Lecturer: David Ham
In 2011 and 2012 I taught an introductory undergraduate numerical methods course in Python. The course outline and notes are here in case they are of use to anyone.
Materials
The course notes can be downloaded here
Syllabus
Lecture 1: Binary arithmetic
Counting, addition, multiplication and negative numbers.
Lecture 2: Floating point arithmetic & function approximation
Floating point numbers, radix and mantissa. Rounding error and catastrophic cancellation. Piecewise constant and piecewise linear approximations to functions. Big ‘O’ notation.
Lecture 3: Taylor’s theorem and numerical integration
Taylor series and error terms. Trapezoidal rule, Simpsons rule.

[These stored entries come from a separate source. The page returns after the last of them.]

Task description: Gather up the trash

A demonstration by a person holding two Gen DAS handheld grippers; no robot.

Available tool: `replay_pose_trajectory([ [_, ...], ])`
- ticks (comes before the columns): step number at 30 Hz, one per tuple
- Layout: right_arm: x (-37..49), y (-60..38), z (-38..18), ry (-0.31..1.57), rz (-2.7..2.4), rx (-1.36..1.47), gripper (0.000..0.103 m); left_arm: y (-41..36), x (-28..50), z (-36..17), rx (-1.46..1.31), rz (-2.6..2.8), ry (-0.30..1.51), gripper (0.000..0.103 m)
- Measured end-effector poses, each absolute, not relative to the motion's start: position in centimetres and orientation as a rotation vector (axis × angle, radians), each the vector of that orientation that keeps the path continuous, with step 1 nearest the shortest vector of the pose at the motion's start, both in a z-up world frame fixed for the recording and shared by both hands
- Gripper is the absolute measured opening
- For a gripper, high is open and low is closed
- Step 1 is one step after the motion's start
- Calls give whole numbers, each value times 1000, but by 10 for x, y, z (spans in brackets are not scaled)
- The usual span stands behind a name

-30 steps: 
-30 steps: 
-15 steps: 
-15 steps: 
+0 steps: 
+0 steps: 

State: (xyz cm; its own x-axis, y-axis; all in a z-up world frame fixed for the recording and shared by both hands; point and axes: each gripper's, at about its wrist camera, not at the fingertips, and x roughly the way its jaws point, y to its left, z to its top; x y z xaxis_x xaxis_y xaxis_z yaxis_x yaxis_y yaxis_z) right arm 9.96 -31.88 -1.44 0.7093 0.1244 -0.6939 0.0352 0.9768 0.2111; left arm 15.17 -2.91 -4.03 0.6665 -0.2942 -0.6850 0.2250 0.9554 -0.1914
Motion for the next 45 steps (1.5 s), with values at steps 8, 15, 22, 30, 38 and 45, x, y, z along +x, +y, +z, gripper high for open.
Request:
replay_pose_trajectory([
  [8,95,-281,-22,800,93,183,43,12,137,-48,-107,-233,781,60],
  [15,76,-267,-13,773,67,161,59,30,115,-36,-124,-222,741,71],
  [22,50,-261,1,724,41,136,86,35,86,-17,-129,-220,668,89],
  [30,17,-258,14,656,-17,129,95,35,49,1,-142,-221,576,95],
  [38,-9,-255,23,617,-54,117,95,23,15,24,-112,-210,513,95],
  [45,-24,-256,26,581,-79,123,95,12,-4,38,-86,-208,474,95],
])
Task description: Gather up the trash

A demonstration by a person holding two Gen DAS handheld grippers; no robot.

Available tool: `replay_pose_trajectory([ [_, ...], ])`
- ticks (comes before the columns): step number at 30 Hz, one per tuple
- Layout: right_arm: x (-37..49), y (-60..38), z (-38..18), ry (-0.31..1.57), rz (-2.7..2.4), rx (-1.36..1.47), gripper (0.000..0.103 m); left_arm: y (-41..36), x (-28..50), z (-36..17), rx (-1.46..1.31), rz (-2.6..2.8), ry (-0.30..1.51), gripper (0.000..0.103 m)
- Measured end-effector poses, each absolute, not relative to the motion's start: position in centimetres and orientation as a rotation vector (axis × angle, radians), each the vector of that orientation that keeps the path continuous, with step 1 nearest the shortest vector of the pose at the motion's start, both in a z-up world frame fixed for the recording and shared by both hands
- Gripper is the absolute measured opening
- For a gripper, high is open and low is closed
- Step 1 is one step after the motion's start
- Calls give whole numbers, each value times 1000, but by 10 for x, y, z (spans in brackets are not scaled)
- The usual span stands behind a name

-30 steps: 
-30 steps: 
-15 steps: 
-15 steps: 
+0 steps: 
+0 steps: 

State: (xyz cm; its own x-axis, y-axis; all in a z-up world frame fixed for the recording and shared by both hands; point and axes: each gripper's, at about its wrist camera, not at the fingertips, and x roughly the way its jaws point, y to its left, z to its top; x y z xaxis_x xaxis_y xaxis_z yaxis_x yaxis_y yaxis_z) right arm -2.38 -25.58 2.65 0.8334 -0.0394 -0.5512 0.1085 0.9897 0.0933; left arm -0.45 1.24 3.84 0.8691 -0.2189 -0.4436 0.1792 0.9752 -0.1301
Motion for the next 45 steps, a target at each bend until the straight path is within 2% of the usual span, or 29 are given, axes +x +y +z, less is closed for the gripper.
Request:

Lecture 4: Numerical differentiation
Divided differences, centred and non-centred schemes. Elementary methods for ODEs are included as extension material.
Lecture 5: Root finding
Newton’s method and bisection, rates of convergence for root finding algorithms and the limitations of these techniques.
Lecture 6: Numerical linear algebra
Dot products, matrix products, solving diagonal systems.
Lecture 7: Solving linear systems
LU factorisation.
Lecture 8: Curve fitting and least squares
Polynomial interpretation and least squares curve fitting.
Exams
The module was assessed via a practical programming test, and a question in a combined examination paper. The students were provided with this formula sheet.
2011: programming exercise, exam questions, exam questions with answers.
2012: programming exercise, exam questions, exam questions with answers.